La Hora de la Constitución

La Hora de la Constitución

Doce Ángulos

 

 

Luis M. Sánchez

 

Pocos dudan de la indignidad de la Constitución de 1993. No solo fue resultado de un golpe contra los poderes de la democracia instalada, el congreso, el poder judicial, los gobiernos regionales y el Tribunal de Garantías Constitucionales de entonces, sino que simuló aprobarse en un referéndum cuyos resultados se manipularon clandestinamente la noche del 31 de octubre de 1993.

 

El cambio de la Constitución se maquinó para oficializar el gobierno que había salido del “autogolpe”, pero sobre todo para posicionar a los inversionistas foráneos, y facilitarles el acceso ventajoso a las riquezas del país: los recursos naturales y la mano de obra.

 

Para eso se hizo cuatro movidas principales. La primera fue colocar “el mercado” por encima de la sociedad. Aunque la fórmula “economía social de mercado” se mantiene, en el conjunto el texto termina poniendo a la sociedad a los pies de “el mercado”.

 

Pasa con la Constitución de 1993 lo que Michael Polanyi devela en La Gran Transformación: la sociedad entera es puesta al servicio de la economía, en lugar de que la economía, es decir 'el mercado', se ponga al servicio de la sociedad. Y “el mercado”, lo vemos hoy, es solo un seudónimo de los grandes intereses privados.
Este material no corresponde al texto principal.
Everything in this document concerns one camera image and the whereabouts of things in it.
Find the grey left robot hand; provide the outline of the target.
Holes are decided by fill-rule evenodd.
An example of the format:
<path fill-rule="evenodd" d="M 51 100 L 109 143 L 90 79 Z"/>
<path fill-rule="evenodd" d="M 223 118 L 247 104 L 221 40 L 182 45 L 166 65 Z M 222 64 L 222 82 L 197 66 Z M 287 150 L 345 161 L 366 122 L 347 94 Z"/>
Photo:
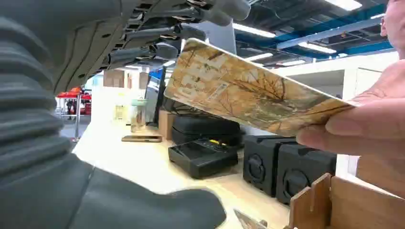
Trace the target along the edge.
<path fill-rule="evenodd" d="M 0 226 L 3 229 L 215 229 L 226 220 L 204 189 L 154 193 L 91 165 L 60 135 L 55 97 L 107 67 L 145 4 L 146 18 L 229 25 L 246 0 L 3 0 L 0 3 Z"/>

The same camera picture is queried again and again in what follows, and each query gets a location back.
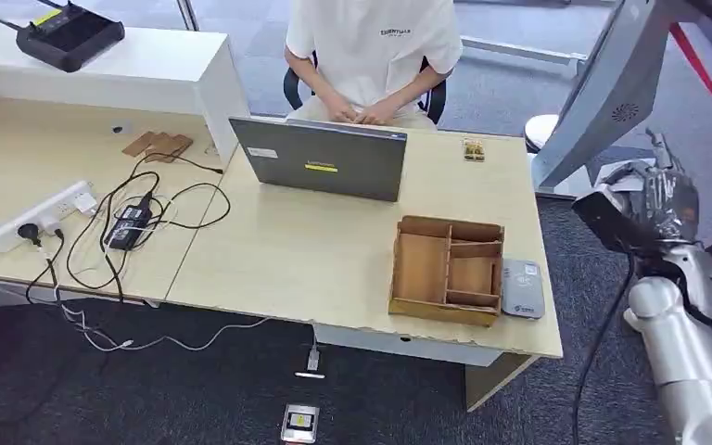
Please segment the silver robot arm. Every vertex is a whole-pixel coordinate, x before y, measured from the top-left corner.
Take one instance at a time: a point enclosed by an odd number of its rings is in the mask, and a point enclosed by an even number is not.
[[[712,258],[695,242],[697,190],[664,136],[656,165],[633,161],[575,202],[606,248],[635,255],[640,279],[624,319],[642,335],[676,443],[712,444]],[[642,190],[615,191],[628,177]]]

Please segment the black router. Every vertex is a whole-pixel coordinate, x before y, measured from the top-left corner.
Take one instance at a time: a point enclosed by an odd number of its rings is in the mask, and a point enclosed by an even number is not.
[[[84,63],[124,38],[124,25],[68,2],[65,6],[38,0],[54,8],[29,26],[0,19],[18,32],[18,48],[25,54],[66,72],[79,70]]]

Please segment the laptop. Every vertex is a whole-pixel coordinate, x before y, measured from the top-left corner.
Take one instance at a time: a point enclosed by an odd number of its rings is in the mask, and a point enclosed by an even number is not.
[[[315,121],[230,122],[262,183],[397,201],[405,133]]]

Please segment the wooden box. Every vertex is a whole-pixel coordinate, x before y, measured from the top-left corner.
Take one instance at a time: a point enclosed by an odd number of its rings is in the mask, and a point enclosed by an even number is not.
[[[388,312],[491,325],[501,313],[502,252],[500,225],[403,217]]]

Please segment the white power strip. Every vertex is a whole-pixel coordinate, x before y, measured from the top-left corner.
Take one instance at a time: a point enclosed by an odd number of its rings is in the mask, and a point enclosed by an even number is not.
[[[63,220],[75,210],[94,216],[95,209],[96,200],[91,184],[86,181],[78,181],[63,192],[46,199],[33,209],[27,210],[18,218],[0,226],[0,252],[9,252],[25,241],[18,235],[18,229],[23,224],[34,223],[40,230],[47,231],[48,224]]]

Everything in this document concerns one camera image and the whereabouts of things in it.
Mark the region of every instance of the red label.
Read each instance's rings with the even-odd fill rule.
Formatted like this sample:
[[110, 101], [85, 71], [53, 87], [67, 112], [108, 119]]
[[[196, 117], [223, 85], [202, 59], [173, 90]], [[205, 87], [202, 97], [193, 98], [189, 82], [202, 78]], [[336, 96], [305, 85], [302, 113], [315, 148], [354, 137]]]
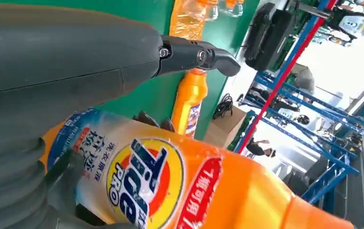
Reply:
[[221, 161], [221, 158], [210, 158], [203, 163], [189, 190], [176, 229], [196, 229], [203, 224], [222, 171]]
[[85, 127], [83, 130], [82, 130], [82, 133], [81, 135], [78, 137], [78, 139], [76, 140], [75, 144], [74, 144], [74, 147], [73, 147], [73, 150], [75, 152], [77, 152], [79, 150], [79, 146], [82, 144], [82, 141], [85, 139], [86, 137], [86, 134], [89, 132], [90, 128], [89, 127]]

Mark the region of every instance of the person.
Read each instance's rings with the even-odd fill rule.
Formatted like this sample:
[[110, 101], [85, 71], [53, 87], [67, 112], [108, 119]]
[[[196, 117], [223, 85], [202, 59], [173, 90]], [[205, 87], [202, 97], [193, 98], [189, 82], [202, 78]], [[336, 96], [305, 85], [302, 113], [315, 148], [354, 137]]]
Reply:
[[[267, 144], [267, 148], [263, 149], [259, 144]], [[261, 140], [261, 141], [254, 141], [254, 138], [250, 140], [248, 145], [246, 146], [246, 149], [256, 156], [268, 156], [268, 157], [274, 157], [276, 155], [276, 150], [272, 149], [270, 146], [269, 140]]]

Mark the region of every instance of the orange detergent bottle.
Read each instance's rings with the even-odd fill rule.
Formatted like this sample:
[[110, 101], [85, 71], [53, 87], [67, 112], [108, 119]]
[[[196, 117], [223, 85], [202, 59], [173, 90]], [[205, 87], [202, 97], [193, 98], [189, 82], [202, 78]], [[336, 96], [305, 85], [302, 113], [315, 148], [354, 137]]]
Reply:
[[44, 136], [51, 168], [84, 157], [77, 202], [139, 229], [353, 229], [295, 196], [239, 154], [103, 111], [77, 113]]
[[194, 137], [202, 100], [206, 96], [206, 72], [197, 68], [188, 71], [179, 83], [171, 118], [178, 134]]

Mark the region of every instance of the blue metal frame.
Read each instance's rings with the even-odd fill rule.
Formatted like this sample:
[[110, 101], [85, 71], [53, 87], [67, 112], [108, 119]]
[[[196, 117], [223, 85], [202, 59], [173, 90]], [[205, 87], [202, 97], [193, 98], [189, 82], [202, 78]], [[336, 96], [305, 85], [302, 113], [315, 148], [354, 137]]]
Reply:
[[[265, 80], [266, 82], [275, 80], [275, 78], [272, 75], [268, 74], [268, 73], [259, 73], [258, 72], [256, 76], [260, 77], [261, 79]], [[301, 94], [304, 97], [312, 99], [313, 102], [316, 102], [318, 104], [321, 104], [321, 105], [333, 110], [334, 112], [331, 112], [333, 115], [338, 115], [339, 117], [345, 118], [345, 119], [347, 119], [349, 121], [352, 121], [353, 123], [360, 123], [360, 124], [364, 125], [364, 120], [363, 119], [352, 116], [352, 115], [348, 114], [346, 111], [341, 110], [341, 109], [339, 109], [339, 108], [337, 108], [335, 106], [332, 106], [331, 104], [328, 104], [328, 103], [326, 103], [326, 102], [324, 102], [324, 101], [322, 101], [322, 100], [320, 100], [320, 99], [318, 99], [318, 98], [316, 98], [316, 97], [314, 97], [314, 96], [312, 96], [312, 95], [310, 95], [310, 94], [308, 94], [308, 93], [306, 93], [306, 92], [304, 92], [302, 90], [299, 90], [298, 88], [296, 88], [293, 85], [290, 85], [289, 83], [284, 83], [283, 86], [290, 89], [291, 91], [294, 91], [294, 92], [296, 92], [298, 94]]]
[[[273, 88], [273, 83], [271, 82], [273, 79], [273, 76], [269, 75], [268, 73], [258, 73], [255, 76], [255, 82], [260, 83], [262, 85], [265, 85], [269, 88]], [[345, 111], [342, 111], [308, 93], [303, 92], [302, 90], [299, 90], [298, 88], [288, 84], [288, 83], [284, 83], [283, 84], [284, 87], [288, 88], [290, 91], [296, 92], [298, 95], [303, 95], [304, 97], [310, 98], [312, 101], [321, 104], [329, 109], [332, 109], [333, 112], [328, 111], [328, 110], [322, 110], [318, 107], [315, 107], [314, 105], [303, 101], [302, 99], [292, 95], [291, 93], [289, 93], [288, 91], [285, 91], [284, 89], [280, 89], [279, 93], [281, 95], [283, 95], [284, 97], [293, 100], [294, 102], [301, 104], [329, 119], [332, 119], [338, 123], [341, 123], [342, 125], [358, 132], [359, 134], [364, 136], [364, 120], [357, 118], [355, 116], [349, 115], [347, 114]]]
[[[349, 158], [347, 155], [342, 155], [339, 160], [344, 160], [344, 163], [349, 165]], [[326, 193], [338, 185], [342, 179], [348, 175], [346, 169], [341, 168], [338, 164], [333, 163], [316, 181], [314, 181], [309, 189], [301, 197], [311, 203], [316, 203]]]
[[[251, 96], [247, 96], [246, 99], [244, 99], [244, 101], [243, 101], [243, 104], [251, 105], [246, 100], [250, 101], [254, 107], [257, 107], [257, 108], [262, 107], [262, 103], [258, 102], [255, 98], [252, 98]], [[350, 173], [355, 174], [355, 175], [359, 174], [359, 171], [350, 165], [350, 157], [356, 158], [357, 156], [354, 153], [335, 144], [335, 139], [334, 139], [334, 142], [332, 142], [332, 141], [326, 139], [325, 137], [320, 136], [320, 135], [308, 130], [307, 128], [301, 126], [300, 124], [297, 124], [296, 122], [290, 120], [289, 118], [279, 114], [277, 111], [275, 111], [271, 108], [268, 108], [267, 112], [272, 113], [274, 116], [277, 116], [280, 120], [284, 120], [288, 124], [294, 125], [297, 129], [299, 129], [308, 138], [311, 139], [313, 136], [316, 136], [318, 139], [329, 144], [333, 149], [335, 149], [335, 151], [333, 151], [333, 153], [335, 152], [335, 154], [333, 155], [331, 150], [330, 150], [330, 152], [327, 152], [319, 143], [314, 142], [314, 144], [317, 147], [312, 146], [311, 144], [300, 139], [299, 137], [289, 133], [288, 131], [286, 131], [285, 129], [280, 127], [279, 125], [269, 121], [266, 118], [261, 118], [261, 120], [263, 122], [265, 122], [266, 124], [274, 127], [275, 129], [277, 129], [280, 132], [286, 134], [287, 136], [295, 139], [296, 141], [300, 142], [304, 146], [319, 153], [320, 155], [324, 156], [325, 158], [327, 158], [329, 160], [329, 163], [328, 163], [329, 168], [316, 181], [314, 181], [309, 186], [308, 190], [301, 196], [307, 202], [309, 202], [311, 204], [316, 203], [324, 195], [326, 195], [331, 190], [333, 190], [334, 187], [336, 185], [338, 185], [348, 174], [350, 174]], [[249, 111], [247, 113], [247, 115], [254, 116], [254, 117], [257, 116], [257, 114], [252, 110]], [[245, 130], [245, 134], [248, 133], [251, 125], [252, 125], [252, 123], [250, 123], [247, 126], [247, 128]], [[237, 146], [234, 149], [234, 152], [236, 152], [240, 148], [242, 143], [243, 143], [243, 138], [241, 138], [240, 141], [238, 142]]]
[[[258, 102], [258, 101], [256, 101], [255, 99], [250, 99], [250, 102], [252, 102], [252, 103], [256, 104], [257, 106], [261, 106], [261, 105], [259, 104], [259, 102]], [[275, 115], [275, 116], [279, 116], [281, 119], [285, 120], [288, 124], [292, 124], [292, 125], [294, 125], [296, 128], [298, 128], [298, 129], [299, 129], [299, 130], [301, 130], [301, 131], [302, 131], [302, 129], [304, 129], [304, 127], [302, 127], [302, 126], [300, 126], [299, 124], [297, 124], [297, 123], [293, 122], [292, 120], [288, 119], [287, 117], [285, 117], [285, 116], [283, 116], [283, 115], [279, 114], [279, 113], [278, 113], [278, 112], [276, 112], [275, 110], [272, 110], [271, 108], [268, 108], [268, 109], [267, 109], [267, 112], [271, 112], [271, 113], [273, 113], [273, 115]], [[257, 114], [256, 114], [254, 111], [252, 111], [252, 110], [251, 110], [251, 111], [249, 111], [249, 115], [257, 116]], [[269, 121], [269, 120], [267, 120], [267, 119], [265, 119], [265, 118], [262, 118], [261, 120], [262, 120], [263, 122], [267, 123], [268, 125], [270, 125], [270, 126], [274, 127], [275, 129], [279, 130], [280, 132], [282, 132], [282, 133], [286, 134], [287, 136], [289, 136], [289, 137], [291, 137], [291, 138], [295, 139], [296, 141], [298, 141], [298, 142], [302, 143], [304, 146], [306, 146], [306, 147], [310, 148], [311, 150], [314, 150], [315, 152], [319, 153], [320, 155], [322, 155], [323, 157], [327, 158], [328, 160], [330, 160], [330, 161], [332, 161], [332, 162], [334, 162], [334, 163], [336, 163], [336, 164], [340, 165], [340, 166], [341, 166], [341, 167], [343, 167], [343, 168], [348, 169], [348, 170], [349, 170], [350, 172], [352, 172], [353, 174], [356, 174], [356, 175], [358, 175], [358, 174], [359, 174], [359, 171], [358, 171], [358, 170], [356, 170], [355, 168], [353, 168], [353, 167], [351, 167], [351, 166], [349, 166], [349, 165], [345, 164], [345, 163], [344, 163], [344, 162], [342, 162], [341, 160], [339, 160], [339, 159], [337, 159], [336, 157], [334, 157], [332, 154], [330, 154], [330, 153], [329, 153], [329, 152], [327, 152], [325, 149], [323, 149], [323, 148], [322, 148], [322, 146], [321, 146], [321, 145], [319, 145], [318, 143], [314, 142], [314, 144], [317, 146], [317, 147], [314, 147], [314, 146], [310, 145], [309, 143], [307, 143], [307, 142], [303, 141], [302, 139], [300, 139], [300, 138], [296, 137], [295, 135], [293, 135], [293, 134], [289, 133], [288, 131], [286, 131], [285, 129], [281, 128], [280, 126], [278, 126], [278, 125], [276, 125], [276, 124], [272, 123], [271, 121]], [[313, 132], [312, 132], [312, 133], [306, 133], [306, 134], [307, 134], [307, 135], [309, 135], [309, 136], [308, 136], [309, 138], [311, 138], [311, 136], [317, 136], [317, 137], [321, 137], [321, 138], [323, 138], [322, 136], [316, 135], [316, 134], [315, 134], [315, 133], [313, 133]], [[337, 147], [338, 147], [338, 148], [341, 148], [341, 151], [343, 151], [343, 152], [344, 152], [344, 155], [356, 157], [356, 155], [355, 155], [354, 153], [352, 153], [352, 152], [350, 152], [350, 151], [348, 151], [348, 150], [346, 150], [346, 149], [344, 149], [344, 148], [342, 148], [342, 147], [340, 147], [340, 146], [338, 146], [338, 145], [337, 145]]]

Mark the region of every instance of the green table surface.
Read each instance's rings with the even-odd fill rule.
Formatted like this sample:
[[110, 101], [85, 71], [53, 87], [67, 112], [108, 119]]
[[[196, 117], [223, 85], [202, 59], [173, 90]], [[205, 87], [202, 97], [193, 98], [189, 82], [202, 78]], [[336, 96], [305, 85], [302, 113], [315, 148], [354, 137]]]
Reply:
[[[168, 34], [174, 0], [0, 0], [0, 3], [62, 6], [107, 12], [149, 23], [159, 33]], [[217, 20], [206, 23], [203, 40], [236, 54], [258, 3], [259, 0], [245, 1], [244, 14], [240, 18], [220, 14]], [[156, 77], [140, 85], [130, 94], [99, 107], [127, 117], [144, 110], [160, 122], [171, 117], [178, 84], [183, 75], [184, 73], [175, 73]], [[202, 103], [196, 139], [203, 139], [225, 81], [226, 77], [217, 70], [208, 73], [209, 92]]]
Detrás de él operan los grandes inversionistas, los grupos financieros, los dueños de la moneda, las corporaciones mundiales que son las que dictan las 'leyes del mercado'.

 

La segunda movida fue amarrar las manos al estado y colocarlo por debajo de los intereses privados, lo que se contiene, entre otros, en el infame artículo 60 que prohíbe al gobierno nacional, regional o municipal, realizar actividad empresarial cuando sea necesario.

 

La tercera fue dar a los inversionistas garantías de impunidad para actuar a discreción, con la seguridad de que pueden arrasar con los competidores nacionales y que sus “contratos ley” nunca pueden ser revisados. Eso lo hacen otros dos artículos infames: el 62 y el 63.

 

La cuarta fue colocar a la gente y sus organizaciones, en situación de precariedad, de manera que no puedan defenderse de la arbitrariedad de los privados ventajosamente protegidos.

 

Por eso los sindicatos de trabajadores, las asociaciones, las mutuales, las cooperativas, las comunidades, o las iniciativas de los millones de emprendedores del campo y la ciudad, tienen escaso o ningún amparo. Deben subsistir en base a su esfuerzo porque para ellas la Constitución no prevé ningún “contrato ley”, ni protección institucional que les permita prosperar sin restricciones.

 

Entonces la enumeración de derechos del artículo 2 se convierte casi en letra muerta. Si el derecho al trabajo, a la salud, la educación, la vivienda, al libre emprendimiento productivo sin los excesos de la persecución tributaria ni la competencia desleal de las transnacionales, no están garantizados, los derechos individuales se esfuman en la retórica de los tribunales.

 

Por ello el texto de 1993 es esencialmente ilegítimo. No surgió de un acuerdo leal entre peruanos ni responde a los intereses de las mayorías nacionales. Llegados al punto en que la pandemia destapa nuestras desgracias embalsadas, la tarea para contar con un gobierno a favor de los peruanos es inevitable: la Constitución del 93 debe ser cambiada.